This has been developed on a way which allows the Neural Network to be implemented as a Python class (DetectionNetwork()), which can be extracted from the component and used to load and use any kind of model, and even handle real-time and on-demand detection, via the thread (ThreadNetwork()). This can have really useful applications, some of which will be developed soon!

Object Detector working

Getting started

To get this component to work, you will need to install JdeRobot, Python (2.7 for the moment, due to ROS compatibility), and a few Python packages, installable via python-pip. See the Requirements for more details.

Clone this repository, and you are ready to go!

git clone https://github.com/JdeRobot/dl-objectdetector.git && cd dl-objectdetector

Requirements

JdeRobot and ROS are only necessary if you use ROS/ICE video streams. You can run the component with a local webcam/video file (setting up the YML configuration file), with __no need to install ROS__

* JdeRobot ([installation guide](http://jderobot.org/Installation)). * Python 2.7: `sudo apt install python2` * Python packages (TensorFlow, Keras, etc.). One-click installing via ``pip``, using the `requirements.txt` file (`pip2 install -r requirements.txt`). * Protobuf installation: the TensorFlow version of this component relies on `protobufs` to configure model parameters, so the Protobuf libraries must be compiled before using the component ([it's a single command 😉](https://github.com/tensorflow/models/blob/master/research/object_detection/g3doc/installation.md#protobuf-compilation)).

More dependencies might be installed automatically with the packages mentioned above. Additionally you might require to install some other dependencies. We have prepared a requirements.txt file, which you can run using pip install -r requirements.txt

How to Use

For a video stream (ICE/ROS):

Open a terminal and type camserver camserver.cfg. This will start the camserver (old cameraserver) component, which will serve a specified video or the webcam image through an ICE proxy. You can learn more about this JdeRobot component here. Besides, you are able to create a ROS topic (with a driver) and process the images incoming from a drone: the implemented comm library can also handle this.

You will have to specify this in the YML configuration file, and set the YML node Source: Stream

For a local camera/video file (OpenCV):

Just type into the YML configuration file which device/file you want to use, and set the YML node Source: Local for a webcam or Source: Video for a video file.

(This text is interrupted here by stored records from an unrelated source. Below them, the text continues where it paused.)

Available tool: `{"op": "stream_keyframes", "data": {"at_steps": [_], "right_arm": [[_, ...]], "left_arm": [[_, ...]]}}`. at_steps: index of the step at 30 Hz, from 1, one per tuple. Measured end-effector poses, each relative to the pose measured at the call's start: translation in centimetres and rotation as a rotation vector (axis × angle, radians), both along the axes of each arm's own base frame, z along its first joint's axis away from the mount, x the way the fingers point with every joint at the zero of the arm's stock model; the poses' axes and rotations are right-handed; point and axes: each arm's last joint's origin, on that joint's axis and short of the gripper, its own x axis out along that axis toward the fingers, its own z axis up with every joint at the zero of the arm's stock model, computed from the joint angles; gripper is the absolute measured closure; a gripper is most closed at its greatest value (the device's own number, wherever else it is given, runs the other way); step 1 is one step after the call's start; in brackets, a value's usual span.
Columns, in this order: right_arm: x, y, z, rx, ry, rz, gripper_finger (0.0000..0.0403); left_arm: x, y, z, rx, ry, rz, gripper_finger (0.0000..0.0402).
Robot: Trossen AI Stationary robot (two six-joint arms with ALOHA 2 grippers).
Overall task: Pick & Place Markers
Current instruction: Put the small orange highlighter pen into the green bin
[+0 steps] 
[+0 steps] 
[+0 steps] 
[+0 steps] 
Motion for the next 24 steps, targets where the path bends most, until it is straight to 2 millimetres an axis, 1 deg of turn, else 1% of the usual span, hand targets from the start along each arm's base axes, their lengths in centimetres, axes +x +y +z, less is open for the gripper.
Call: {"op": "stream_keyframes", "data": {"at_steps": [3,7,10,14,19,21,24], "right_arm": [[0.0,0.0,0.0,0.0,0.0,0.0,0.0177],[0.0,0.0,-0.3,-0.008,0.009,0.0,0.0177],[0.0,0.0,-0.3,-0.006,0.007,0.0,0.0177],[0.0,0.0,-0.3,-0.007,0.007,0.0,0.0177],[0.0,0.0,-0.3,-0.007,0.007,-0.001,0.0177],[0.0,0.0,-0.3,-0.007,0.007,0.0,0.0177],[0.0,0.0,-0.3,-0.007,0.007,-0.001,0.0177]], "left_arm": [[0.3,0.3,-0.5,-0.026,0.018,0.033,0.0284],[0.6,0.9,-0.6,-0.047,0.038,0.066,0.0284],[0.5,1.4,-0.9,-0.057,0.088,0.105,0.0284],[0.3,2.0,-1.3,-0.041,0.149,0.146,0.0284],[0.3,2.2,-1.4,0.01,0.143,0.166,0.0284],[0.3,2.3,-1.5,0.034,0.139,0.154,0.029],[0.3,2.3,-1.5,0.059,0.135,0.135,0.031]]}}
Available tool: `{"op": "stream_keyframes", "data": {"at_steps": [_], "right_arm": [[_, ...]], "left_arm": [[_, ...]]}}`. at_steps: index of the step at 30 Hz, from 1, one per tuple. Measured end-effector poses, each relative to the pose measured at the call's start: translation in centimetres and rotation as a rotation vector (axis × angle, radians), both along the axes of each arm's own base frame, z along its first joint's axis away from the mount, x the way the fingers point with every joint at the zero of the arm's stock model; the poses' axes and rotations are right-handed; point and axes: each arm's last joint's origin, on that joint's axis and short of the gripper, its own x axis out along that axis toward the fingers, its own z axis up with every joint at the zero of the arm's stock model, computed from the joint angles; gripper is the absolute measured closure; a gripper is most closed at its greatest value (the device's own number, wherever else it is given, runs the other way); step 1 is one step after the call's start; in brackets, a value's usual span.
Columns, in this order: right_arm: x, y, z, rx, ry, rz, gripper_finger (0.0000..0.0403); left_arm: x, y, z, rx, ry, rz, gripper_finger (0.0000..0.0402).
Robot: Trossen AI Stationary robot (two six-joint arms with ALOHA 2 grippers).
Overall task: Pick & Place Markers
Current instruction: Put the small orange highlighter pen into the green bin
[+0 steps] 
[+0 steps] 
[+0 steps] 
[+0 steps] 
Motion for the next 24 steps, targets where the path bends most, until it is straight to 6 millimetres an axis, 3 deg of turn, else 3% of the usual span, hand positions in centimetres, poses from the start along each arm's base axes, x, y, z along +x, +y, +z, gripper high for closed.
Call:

In another terminal type python2 objectdetector.py objectdetector.yml

This will start the component, driven by the configuration parsed from the YML file (camera endpoint/topic, desired framework, model parameters).

Framework choice

The objectdetector.yml configuration file allows you to choose which of the available frameworks (Keras, TensorFlow) you want to deploy on the component (you can discover which one is selected on a running instance on the window title).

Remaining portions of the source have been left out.